Task instructions:
For each line of the data below that contains "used", return that line.

Items from a dataset:
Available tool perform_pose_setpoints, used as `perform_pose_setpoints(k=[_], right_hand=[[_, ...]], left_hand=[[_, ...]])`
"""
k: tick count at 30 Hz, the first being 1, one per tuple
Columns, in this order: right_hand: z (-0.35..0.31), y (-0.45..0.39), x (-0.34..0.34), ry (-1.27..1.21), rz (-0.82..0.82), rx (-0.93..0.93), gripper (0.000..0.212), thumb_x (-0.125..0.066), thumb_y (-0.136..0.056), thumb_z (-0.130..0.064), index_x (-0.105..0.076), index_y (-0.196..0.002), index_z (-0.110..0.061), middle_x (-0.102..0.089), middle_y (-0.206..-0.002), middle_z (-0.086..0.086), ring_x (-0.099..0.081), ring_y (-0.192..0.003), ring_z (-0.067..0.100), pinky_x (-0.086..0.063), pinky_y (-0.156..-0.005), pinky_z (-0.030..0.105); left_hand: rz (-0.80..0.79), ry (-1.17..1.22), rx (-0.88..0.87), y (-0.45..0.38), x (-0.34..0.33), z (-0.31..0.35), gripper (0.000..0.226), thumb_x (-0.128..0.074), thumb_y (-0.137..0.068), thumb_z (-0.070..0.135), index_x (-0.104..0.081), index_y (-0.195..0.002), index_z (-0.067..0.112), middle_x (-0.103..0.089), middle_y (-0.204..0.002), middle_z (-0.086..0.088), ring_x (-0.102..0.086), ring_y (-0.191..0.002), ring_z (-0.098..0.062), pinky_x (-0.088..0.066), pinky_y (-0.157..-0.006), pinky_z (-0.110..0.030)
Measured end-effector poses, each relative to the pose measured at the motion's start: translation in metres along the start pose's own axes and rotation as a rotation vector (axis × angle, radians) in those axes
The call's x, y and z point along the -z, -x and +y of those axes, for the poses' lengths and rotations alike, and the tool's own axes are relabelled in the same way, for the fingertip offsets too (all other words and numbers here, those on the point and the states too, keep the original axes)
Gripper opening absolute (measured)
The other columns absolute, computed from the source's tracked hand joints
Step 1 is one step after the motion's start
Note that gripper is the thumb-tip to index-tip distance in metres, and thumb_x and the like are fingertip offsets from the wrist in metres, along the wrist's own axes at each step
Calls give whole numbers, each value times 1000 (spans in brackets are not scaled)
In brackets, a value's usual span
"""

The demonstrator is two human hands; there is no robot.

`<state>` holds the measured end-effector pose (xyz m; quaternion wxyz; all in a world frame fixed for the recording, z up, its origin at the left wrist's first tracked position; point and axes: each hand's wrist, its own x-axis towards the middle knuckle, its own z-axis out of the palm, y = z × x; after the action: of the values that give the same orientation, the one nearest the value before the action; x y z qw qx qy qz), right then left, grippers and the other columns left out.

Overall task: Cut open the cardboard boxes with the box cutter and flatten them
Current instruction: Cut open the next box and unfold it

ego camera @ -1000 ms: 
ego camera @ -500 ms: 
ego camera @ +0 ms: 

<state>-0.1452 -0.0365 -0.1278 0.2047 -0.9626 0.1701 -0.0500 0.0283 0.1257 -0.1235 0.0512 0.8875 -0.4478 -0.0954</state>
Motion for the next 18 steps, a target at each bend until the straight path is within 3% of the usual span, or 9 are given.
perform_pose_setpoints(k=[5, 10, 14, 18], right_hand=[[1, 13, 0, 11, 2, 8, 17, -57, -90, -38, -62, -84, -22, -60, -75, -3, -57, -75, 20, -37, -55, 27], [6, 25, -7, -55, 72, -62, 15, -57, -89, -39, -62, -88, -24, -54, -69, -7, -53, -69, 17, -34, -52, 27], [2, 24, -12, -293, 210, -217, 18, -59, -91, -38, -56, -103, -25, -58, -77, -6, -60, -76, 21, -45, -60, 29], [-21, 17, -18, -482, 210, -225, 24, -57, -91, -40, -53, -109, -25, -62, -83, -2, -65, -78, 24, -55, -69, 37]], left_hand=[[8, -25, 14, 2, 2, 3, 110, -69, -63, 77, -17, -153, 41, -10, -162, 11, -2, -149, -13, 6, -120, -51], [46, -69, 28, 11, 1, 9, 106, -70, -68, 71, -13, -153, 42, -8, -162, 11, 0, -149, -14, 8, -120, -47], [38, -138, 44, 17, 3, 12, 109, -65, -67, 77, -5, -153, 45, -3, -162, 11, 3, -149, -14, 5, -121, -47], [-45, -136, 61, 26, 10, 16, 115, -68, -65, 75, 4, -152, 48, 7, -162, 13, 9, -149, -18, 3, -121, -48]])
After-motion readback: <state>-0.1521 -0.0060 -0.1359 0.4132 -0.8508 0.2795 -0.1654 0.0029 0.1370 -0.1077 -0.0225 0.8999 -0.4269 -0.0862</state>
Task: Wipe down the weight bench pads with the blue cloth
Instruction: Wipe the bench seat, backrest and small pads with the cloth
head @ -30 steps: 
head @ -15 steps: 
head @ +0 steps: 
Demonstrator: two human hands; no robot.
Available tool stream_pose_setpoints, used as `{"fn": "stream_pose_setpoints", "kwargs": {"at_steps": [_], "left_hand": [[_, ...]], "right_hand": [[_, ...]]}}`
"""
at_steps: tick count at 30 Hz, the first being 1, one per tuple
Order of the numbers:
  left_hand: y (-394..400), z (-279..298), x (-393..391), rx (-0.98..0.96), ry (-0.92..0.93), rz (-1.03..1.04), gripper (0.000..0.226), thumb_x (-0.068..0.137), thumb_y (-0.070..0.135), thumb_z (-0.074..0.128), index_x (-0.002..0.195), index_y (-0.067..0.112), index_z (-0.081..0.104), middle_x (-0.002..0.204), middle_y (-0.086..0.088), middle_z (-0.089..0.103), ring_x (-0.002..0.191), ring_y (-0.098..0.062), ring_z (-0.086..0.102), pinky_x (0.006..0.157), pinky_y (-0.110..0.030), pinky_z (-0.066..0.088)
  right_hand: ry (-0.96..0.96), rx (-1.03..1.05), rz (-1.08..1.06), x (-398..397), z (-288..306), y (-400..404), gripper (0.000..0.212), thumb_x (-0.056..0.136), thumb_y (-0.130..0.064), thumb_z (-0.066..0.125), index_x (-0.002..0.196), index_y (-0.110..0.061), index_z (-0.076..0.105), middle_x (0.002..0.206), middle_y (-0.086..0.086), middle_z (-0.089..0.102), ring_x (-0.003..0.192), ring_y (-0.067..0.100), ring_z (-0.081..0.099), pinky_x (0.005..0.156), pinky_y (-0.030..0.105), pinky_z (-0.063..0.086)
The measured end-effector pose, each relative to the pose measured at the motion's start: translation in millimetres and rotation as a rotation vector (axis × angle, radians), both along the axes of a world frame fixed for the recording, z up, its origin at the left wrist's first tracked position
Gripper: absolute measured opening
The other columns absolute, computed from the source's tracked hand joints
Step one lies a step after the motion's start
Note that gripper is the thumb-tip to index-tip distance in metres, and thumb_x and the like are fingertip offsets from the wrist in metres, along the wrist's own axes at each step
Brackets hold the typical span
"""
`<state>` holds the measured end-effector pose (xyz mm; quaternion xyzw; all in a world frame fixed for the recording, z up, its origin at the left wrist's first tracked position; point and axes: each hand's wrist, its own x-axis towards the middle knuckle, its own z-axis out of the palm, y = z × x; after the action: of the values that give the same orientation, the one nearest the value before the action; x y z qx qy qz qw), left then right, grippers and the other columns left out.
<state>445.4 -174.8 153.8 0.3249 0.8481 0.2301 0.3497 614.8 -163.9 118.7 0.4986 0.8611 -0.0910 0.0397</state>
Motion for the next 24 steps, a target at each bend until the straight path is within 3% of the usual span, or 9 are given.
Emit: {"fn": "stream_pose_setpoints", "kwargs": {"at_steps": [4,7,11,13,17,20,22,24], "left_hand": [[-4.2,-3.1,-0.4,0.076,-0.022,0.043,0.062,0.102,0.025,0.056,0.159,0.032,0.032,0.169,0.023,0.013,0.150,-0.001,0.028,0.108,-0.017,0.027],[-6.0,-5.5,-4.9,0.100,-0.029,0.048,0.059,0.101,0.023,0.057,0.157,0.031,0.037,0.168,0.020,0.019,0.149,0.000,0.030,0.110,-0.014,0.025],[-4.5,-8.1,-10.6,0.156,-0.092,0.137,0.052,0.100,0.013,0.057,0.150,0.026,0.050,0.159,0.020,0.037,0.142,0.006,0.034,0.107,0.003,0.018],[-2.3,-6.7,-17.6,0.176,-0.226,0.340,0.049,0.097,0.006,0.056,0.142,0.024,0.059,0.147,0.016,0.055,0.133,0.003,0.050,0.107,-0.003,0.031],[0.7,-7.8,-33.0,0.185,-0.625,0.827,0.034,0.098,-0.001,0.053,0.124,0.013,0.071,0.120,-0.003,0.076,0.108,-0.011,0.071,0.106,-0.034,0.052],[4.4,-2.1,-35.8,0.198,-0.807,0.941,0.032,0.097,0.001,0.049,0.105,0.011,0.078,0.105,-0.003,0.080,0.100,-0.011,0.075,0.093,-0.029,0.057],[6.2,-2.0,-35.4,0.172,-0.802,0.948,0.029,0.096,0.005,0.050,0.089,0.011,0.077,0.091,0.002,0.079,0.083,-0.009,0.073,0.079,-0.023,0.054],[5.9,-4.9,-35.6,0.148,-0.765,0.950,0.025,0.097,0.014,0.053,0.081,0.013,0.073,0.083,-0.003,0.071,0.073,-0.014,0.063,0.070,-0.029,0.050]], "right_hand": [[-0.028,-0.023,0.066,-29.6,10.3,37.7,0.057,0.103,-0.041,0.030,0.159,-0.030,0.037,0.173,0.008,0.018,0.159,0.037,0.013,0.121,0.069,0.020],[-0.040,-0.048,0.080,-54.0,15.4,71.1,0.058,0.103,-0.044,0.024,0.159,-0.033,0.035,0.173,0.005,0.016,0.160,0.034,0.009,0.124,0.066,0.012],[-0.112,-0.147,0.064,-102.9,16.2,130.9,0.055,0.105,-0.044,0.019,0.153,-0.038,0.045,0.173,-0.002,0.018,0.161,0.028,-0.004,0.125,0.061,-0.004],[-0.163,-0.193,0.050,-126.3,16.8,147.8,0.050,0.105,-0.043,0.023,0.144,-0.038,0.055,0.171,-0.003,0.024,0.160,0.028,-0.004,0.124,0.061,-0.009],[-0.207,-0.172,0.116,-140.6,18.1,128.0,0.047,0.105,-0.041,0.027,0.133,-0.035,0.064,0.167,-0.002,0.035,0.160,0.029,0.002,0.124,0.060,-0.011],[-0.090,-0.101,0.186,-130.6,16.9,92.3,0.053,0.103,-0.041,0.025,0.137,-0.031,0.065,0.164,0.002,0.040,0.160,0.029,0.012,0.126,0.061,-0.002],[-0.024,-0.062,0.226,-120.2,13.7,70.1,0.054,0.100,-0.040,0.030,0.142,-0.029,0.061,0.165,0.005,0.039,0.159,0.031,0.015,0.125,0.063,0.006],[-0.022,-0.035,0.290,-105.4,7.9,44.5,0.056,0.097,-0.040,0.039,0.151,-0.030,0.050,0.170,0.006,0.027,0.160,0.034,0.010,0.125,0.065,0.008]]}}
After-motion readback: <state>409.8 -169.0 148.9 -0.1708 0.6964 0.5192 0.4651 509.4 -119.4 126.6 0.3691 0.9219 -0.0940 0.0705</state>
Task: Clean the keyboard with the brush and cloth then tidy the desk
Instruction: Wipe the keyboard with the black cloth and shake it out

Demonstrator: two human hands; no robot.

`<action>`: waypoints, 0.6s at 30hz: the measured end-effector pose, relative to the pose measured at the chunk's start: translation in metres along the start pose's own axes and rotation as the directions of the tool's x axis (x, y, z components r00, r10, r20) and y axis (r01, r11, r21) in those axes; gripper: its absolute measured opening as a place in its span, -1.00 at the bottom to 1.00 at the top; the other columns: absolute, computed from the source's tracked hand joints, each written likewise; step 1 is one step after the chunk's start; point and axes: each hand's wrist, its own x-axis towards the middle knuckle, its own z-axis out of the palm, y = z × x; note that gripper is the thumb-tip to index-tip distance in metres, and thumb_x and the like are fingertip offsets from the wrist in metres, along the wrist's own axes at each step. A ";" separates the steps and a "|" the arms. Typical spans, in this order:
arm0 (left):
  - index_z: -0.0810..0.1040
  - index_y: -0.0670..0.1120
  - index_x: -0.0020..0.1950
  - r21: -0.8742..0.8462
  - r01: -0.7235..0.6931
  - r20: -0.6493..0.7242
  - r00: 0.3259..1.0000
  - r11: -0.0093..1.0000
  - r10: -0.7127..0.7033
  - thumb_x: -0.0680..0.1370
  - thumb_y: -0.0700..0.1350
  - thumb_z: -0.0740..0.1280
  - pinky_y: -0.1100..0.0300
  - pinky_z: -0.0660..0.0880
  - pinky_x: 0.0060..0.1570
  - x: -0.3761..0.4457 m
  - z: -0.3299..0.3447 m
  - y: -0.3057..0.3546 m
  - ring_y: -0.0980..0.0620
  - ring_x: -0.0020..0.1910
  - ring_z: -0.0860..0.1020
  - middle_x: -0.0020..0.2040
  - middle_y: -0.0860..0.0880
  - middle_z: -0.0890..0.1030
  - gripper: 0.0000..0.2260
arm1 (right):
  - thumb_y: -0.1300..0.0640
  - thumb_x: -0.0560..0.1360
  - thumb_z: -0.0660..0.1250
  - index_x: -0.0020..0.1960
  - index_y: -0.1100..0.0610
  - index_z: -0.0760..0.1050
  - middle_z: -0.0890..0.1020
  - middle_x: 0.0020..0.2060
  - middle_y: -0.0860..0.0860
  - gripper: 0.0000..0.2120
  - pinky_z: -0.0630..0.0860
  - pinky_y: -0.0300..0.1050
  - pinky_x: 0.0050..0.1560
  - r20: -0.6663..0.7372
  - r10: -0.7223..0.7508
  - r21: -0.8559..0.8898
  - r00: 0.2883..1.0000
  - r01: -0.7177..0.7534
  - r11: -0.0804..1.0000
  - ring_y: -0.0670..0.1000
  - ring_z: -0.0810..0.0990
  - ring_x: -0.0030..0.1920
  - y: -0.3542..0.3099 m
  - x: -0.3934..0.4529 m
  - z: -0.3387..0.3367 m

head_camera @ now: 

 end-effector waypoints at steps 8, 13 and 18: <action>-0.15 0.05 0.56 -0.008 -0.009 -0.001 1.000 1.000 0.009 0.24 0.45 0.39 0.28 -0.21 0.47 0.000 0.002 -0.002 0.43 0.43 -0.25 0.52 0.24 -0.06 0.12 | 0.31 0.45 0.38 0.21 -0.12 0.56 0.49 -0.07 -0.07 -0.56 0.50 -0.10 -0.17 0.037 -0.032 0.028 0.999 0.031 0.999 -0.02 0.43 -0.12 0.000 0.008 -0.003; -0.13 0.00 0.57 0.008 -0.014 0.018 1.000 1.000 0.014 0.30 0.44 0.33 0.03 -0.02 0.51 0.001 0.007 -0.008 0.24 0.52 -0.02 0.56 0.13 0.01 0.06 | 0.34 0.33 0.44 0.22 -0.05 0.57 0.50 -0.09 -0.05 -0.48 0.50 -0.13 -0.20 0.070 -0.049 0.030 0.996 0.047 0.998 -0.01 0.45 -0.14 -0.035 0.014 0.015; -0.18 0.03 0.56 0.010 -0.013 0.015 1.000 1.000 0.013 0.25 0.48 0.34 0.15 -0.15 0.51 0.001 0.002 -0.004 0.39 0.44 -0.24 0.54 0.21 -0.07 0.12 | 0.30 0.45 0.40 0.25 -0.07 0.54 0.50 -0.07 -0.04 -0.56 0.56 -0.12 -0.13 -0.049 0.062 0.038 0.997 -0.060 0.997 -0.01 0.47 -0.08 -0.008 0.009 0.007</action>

Written answer:
Available tool perform_pose_setpoints, used as `perform_pose_setpoints(k=[_], right_hand=[[_, ...]], left_hand=[[_, ...]])`
Available tool stream_pose_setpoints, used as `{"fn": "stream_pose_setpoints", "kwargs": {"at_steps": [_], "left_hand": [[_, ...]], "right_hand": [[_, ...]]}}`

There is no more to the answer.